Understanding the difference between correlated and uncorrelated subqueries is crucial for performance and logic.
Uncorrelated subqueries run once and return the same result for every row in the outer query:
-- This subquery runs once
SELECT product_name, price
FROM products
WHERE price > (SELECT AVG(price) FROM products);
Correlated subqueries run once for each row in the outer query, using values from that row:
-- This subquery runs once per product
SELECT
product_name,
price,
(SELECT COUNT(*)
FROM sales s
WHERE s.product_id = products.product_id) AS times_sold
FROM products;
Correlated subqueries are more flexible but can be slower with large datasets since they execute repeatedly.
Choose subqueries when:
Choose CTEs when:
Here's the same logic implemented both ways:
-- Subquery approach
SELECT
c.customer_name,
(SELECT SUM(total_amount)
FROM sales s
WHERE s.customer_id = c.customer_id) AS total_spent
FROM customers c
WHERE (SELECT COUNT(*)
FROM sales s
WHERE s.customer_id = c.customer_id) > 5;
-- CTE approach
WITH customer_summary AS (
SELECT
c.customer_id,
c.customer_name,
COALESCE(SUM(s.total_amount), 0) AS total_spent,
COUNT(s.sale_id) AS order_count
FROM customers c
LEFT JOIN sales s ON c.customer_id = s.customer_id
GROUP BY c.customer_id, c.customer_name
)
SELECT customer_name, total_spent
FROM customer_summary
WHERE order_count > 5;
The CTE version is clearer, more efficient (no repeated subqueries), and easier to modify.

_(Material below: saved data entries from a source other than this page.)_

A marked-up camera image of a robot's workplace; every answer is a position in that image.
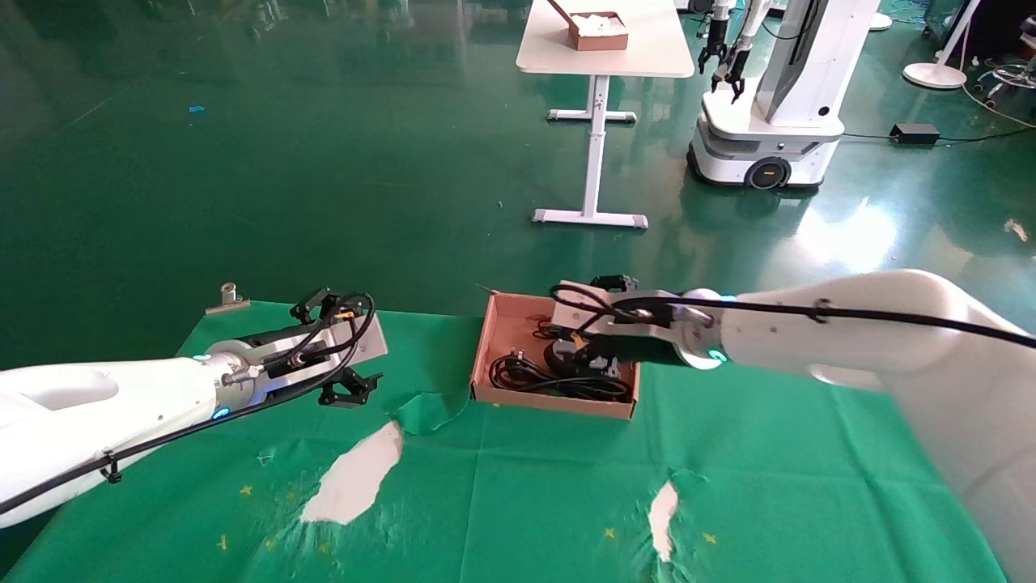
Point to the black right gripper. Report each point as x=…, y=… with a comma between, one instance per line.
x=647, y=350

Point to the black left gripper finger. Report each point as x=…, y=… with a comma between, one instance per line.
x=348, y=393
x=324, y=301

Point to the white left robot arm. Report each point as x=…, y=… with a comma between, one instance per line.
x=97, y=413

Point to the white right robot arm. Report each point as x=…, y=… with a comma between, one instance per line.
x=890, y=356

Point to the open brown cardboard box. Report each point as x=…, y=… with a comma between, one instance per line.
x=514, y=320

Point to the small brown box white filling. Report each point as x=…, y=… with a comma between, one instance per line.
x=597, y=40

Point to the silver metal table clip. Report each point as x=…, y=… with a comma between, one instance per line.
x=229, y=293

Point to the green tablecloth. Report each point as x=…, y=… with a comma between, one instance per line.
x=518, y=486

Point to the white wheeled robot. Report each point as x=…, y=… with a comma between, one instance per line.
x=775, y=121

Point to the small black robot claw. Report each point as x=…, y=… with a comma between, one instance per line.
x=712, y=53
x=733, y=69

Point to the white crumpled filling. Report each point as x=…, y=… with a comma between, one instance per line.
x=599, y=24

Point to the black power adapter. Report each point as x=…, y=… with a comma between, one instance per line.
x=913, y=134

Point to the white round stand base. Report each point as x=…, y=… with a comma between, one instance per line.
x=881, y=23

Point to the pale paper floor scrap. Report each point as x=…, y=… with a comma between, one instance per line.
x=1016, y=229

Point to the dark cabinet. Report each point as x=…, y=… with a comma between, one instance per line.
x=1004, y=24

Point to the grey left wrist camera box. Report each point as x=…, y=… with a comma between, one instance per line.
x=332, y=336

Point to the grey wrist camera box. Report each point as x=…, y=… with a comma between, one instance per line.
x=332, y=336
x=647, y=317

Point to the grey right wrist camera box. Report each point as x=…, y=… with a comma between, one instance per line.
x=647, y=317

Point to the white pedestal table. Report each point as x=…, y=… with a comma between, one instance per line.
x=646, y=48

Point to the white pedestal fan stand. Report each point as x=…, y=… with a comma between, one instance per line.
x=933, y=77

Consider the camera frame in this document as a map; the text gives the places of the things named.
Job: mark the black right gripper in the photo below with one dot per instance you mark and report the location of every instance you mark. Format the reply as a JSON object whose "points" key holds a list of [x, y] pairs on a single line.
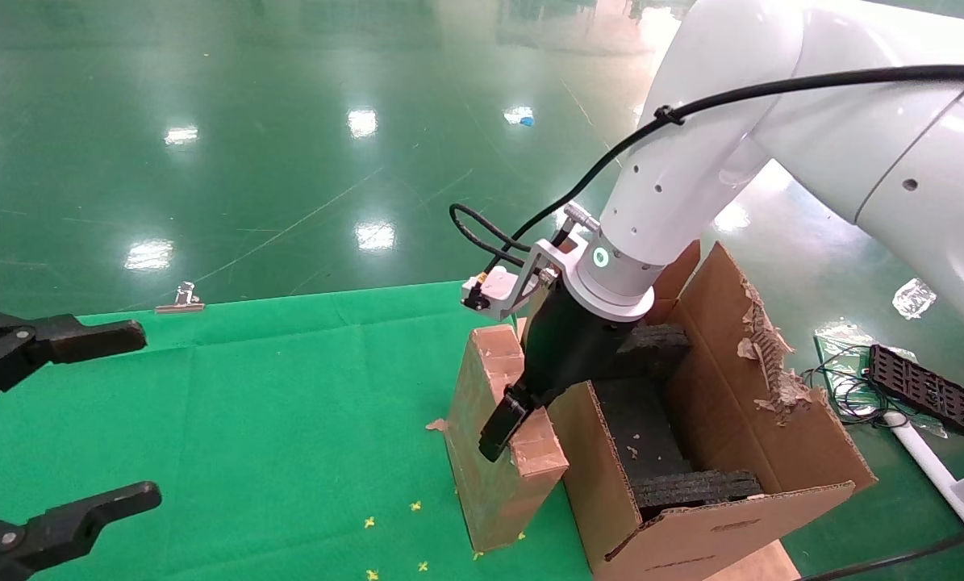
{"points": [[566, 347]]}

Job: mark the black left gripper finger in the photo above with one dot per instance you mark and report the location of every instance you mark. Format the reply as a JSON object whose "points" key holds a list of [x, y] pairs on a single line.
{"points": [[86, 339], [70, 524]]}

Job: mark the taped brown cardboard box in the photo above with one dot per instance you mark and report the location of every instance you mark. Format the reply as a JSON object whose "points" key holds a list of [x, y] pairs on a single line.
{"points": [[490, 492]]}

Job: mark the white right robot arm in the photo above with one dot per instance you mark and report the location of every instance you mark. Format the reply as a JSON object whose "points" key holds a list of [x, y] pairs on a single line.
{"points": [[691, 161]]}

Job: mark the small cardboard scrap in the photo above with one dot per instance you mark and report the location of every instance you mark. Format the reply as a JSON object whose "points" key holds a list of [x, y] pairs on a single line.
{"points": [[437, 424]]}

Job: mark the large open cardboard carton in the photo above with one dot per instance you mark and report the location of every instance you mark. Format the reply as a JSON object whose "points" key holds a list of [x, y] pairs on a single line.
{"points": [[772, 428]]}

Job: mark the silver binder clip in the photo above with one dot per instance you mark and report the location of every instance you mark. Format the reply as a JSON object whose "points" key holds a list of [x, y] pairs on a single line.
{"points": [[183, 303]]}

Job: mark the black foam sheet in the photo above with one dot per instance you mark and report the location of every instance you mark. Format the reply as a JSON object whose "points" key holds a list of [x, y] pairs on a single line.
{"points": [[643, 428]]}

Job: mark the black foam block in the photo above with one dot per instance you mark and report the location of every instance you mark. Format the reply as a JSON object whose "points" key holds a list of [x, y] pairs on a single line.
{"points": [[691, 491], [659, 351]]}

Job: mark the green tablecloth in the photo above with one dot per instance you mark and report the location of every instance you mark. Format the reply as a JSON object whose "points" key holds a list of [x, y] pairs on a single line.
{"points": [[288, 403]]}

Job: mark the green plastic bag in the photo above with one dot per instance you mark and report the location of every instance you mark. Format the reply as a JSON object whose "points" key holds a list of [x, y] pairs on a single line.
{"points": [[840, 343]]}

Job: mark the black grid tray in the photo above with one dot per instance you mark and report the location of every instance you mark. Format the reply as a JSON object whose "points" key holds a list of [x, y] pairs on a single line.
{"points": [[925, 391]]}

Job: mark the clear plastic bag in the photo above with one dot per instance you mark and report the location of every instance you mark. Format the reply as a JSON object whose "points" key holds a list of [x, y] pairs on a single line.
{"points": [[913, 298]]}

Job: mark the white pole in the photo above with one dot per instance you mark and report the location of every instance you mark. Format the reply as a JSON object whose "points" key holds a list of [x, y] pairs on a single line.
{"points": [[933, 472]]}

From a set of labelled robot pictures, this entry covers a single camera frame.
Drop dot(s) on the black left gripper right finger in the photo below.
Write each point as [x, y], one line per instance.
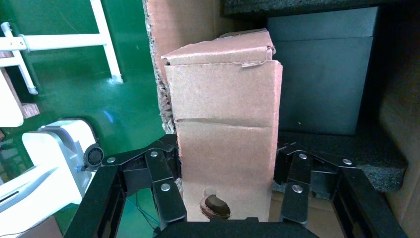
[297, 203]

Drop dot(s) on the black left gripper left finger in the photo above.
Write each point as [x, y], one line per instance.
[164, 197]

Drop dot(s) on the small cardboard box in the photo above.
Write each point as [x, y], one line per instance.
[226, 108]

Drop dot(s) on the smooth black box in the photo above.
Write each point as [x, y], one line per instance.
[325, 82]

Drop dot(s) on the large cardboard box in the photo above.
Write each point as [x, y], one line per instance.
[183, 26]

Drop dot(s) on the black foam block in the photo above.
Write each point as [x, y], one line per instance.
[374, 157]
[295, 6]

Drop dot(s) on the white robot chassis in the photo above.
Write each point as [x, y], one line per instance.
[49, 170]

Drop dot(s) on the brown wooden board piece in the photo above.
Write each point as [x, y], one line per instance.
[31, 110]

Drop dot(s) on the white rounded panel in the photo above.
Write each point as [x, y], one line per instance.
[10, 105]

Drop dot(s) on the white metal frame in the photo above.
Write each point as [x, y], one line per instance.
[65, 41]

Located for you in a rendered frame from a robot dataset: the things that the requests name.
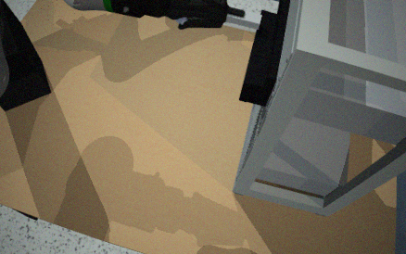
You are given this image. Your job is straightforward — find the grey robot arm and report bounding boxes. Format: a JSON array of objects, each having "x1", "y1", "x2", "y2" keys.
[{"x1": 0, "y1": 0, "x2": 145, "y2": 97}]

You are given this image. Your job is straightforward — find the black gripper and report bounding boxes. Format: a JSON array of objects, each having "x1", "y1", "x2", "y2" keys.
[{"x1": 141, "y1": 0, "x2": 262, "y2": 30}]

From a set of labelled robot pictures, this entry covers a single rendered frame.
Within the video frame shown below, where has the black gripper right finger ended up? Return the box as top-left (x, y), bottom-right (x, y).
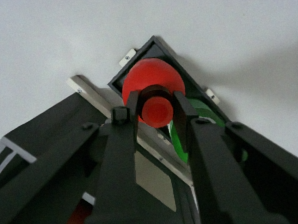
top-left (172, 91), bottom-right (298, 224)

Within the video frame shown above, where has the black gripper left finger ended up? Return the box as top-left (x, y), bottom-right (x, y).
top-left (0, 91), bottom-right (140, 224)

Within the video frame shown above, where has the grey divided crate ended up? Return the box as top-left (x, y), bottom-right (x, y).
top-left (0, 96), bottom-right (201, 224)

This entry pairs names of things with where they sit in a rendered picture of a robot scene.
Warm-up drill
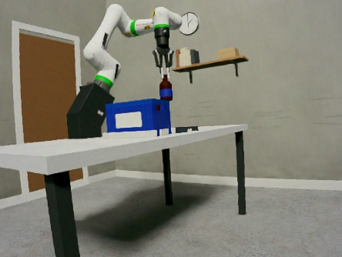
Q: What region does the blue crate with dividers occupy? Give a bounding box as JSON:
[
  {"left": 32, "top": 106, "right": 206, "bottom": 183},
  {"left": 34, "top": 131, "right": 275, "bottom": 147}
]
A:
[{"left": 106, "top": 98, "right": 172, "bottom": 136}]

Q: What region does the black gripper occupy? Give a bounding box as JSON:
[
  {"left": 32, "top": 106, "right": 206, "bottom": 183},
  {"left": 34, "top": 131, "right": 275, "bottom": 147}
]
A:
[{"left": 153, "top": 36, "right": 174, "bottom": 79}]

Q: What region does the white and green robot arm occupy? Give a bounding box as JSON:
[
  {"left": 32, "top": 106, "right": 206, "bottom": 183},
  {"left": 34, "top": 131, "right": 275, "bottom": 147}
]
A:
[{"left": 83, "top": 4, "right": 183, "bottom": 93}]

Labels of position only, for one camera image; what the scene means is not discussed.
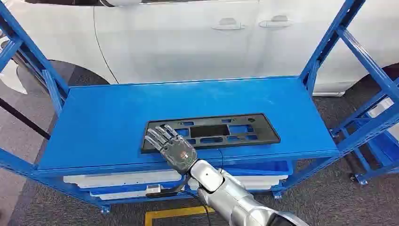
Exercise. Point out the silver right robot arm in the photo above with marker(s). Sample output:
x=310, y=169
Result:
x=224, y=193

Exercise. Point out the blue metal shelf rack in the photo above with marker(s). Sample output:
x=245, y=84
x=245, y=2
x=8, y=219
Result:
x=124, y=118
x=384, y=147

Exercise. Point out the long white panel part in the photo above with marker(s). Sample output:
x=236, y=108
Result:
x=118, y=179

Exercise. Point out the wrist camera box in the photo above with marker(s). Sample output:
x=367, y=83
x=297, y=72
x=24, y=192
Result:
x=154, y=189

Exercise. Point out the white car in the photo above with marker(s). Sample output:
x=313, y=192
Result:
x=187, y=46

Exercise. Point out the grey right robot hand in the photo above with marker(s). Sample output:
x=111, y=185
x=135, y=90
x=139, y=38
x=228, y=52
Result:
x=179, y=154

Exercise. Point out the black plastic plate frame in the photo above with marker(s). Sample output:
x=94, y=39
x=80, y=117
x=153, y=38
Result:
x=265, y=134

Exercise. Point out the black pole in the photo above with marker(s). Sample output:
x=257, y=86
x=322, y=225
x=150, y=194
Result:
x=25, y=120

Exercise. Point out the short white panel part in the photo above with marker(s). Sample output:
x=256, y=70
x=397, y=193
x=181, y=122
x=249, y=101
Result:
x=265, y=182

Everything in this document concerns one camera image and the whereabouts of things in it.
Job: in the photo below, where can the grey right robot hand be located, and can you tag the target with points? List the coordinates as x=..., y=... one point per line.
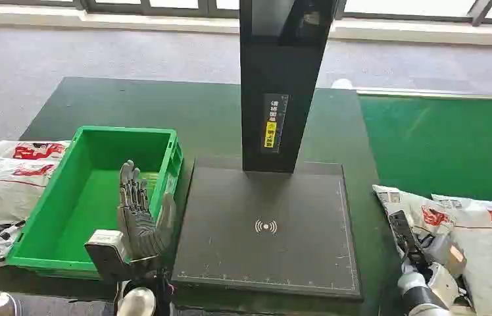
x=444, y=255

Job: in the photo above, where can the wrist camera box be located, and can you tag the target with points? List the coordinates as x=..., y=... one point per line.
x=106, y=257
x=403, y=233

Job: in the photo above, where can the green conveyor belt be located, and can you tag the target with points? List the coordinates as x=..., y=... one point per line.
x=446, y=144

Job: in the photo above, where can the green plastic crate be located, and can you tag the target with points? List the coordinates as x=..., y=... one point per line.
x=80, y=205

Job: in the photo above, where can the silver conveyor frame rail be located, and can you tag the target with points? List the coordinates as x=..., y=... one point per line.
x=437, y=93

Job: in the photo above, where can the black and yellow label sticker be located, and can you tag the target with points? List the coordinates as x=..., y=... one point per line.
x=273, y=113

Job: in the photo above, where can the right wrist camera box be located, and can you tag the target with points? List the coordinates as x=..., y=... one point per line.
x=403, y=233

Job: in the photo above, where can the black scanner stand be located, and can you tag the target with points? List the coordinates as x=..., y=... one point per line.
x=228, y=226

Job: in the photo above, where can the dark window frame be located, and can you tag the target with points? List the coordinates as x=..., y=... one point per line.
x=146, y=6

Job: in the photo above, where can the white round knob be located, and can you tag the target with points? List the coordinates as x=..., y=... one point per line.
x=342, y=84

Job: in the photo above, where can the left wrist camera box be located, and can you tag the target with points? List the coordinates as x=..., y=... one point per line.
x=106, y=257

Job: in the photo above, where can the white window sill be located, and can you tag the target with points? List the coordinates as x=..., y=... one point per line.
x=141, y=22

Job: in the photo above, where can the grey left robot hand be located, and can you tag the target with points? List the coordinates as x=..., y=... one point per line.
x=141, y=235

Let's put your new skills to work with a comprehensive exercise. You're analyzing data for a subscription-based software company. Work through these increasingly complex challenges:
-- Sample data setup
CREATE TABLE subscriptions (
subscription_id INT PRIMARY KEY,
customer_id INT,
plan_type VARCHAR(20), -- 'Basic', 'Pro', 'Enterprise'
monthly_fee DECIMAL(8,2),
start_date DATE,
end_date DATE
);
CREATE TABLE usage_logs (
log_id INT PRIMARY KEY,
customer_id INT,
feature_used VARCHAR(50),
usage_date DATE,
session_minutes INT
);
Challenge 1: Find all customers paying above the average monthly fee for their plan type.
-- Your solution here
WITH plan_averages AS (
SELECT
plan_type,
AVG(monthly_fee) AS avg_fee
FROM subscriptions
WHERE end_date IS NULL -- Active subscriptions only
GROUP BY plan_type
)
SELECT
s.customer_id,
s.plan_type,
s.monthly_fee,
pa.avg_fee
FROM subscriptions s
JOIN plan_averages pa ON s.plan_type = pa.plan_type
WHERE s.monthly_fee > pa.avg_fee
AND s.end_date IS NULL;
Challenge 2: Identify customers who use the product more than the average for their subscription tier, but pay less than the tier average.
-- Your solution here
WITH tier_stats AS (
SELECT
s.plan_type,
AVG(s.monthly_fee) AS avg_fee,
AVG(ul.total_minutes) AS avg_usage
FROM subscriptions s
JOIN (
SELECT
customer_id,
SUM(session_minutes) AS total_minutes
FROM usage_logs
WHERE usage_date >= DATE_SUB(CURRENT_DATE, INTERVAL 30 DAY)
GROUP BY customer_id
) ul ON s.customer_id = ul.customer_id
WHERE s.end_date IS NULL
GROUP BY s.plan_type
),
customer_analysis AS (
SELECT
s.customer_id,
s.plan_type,
s.monthly_fee,
COALESCE(SUM(ul.session_minutes), 0) AS monthly_usage
FROM subscriptions s
LEFT JOIN usage_logs ul ON s.customer_id = ul.customer_id
AND ul.usage_date >= DATE_SUB(CURRENT_DATE, INTERVAL 30 DAY)
WHERE s.end_date IS NULL
GROUP BY s.customer_id, s.plan_type, s.monthly_fee
)
SELECT
ca.customer_id,
ca.plan_type,
ca.monthly_fee,
ts.avg_fee,
ca.monthly_usage,
ts.avg_usage
FROM customer_analysis ca
JOIN tier_stats ts ON ca.plan_type = ts.plan_type
WHERE ca.monthly_usage > ts.avg_usage
AND ca.monthly_fee < ts.avg_fee;
Work through these challenges step by step. Start with the inner CTEs to understand what data you're working with, then build the outer query logic.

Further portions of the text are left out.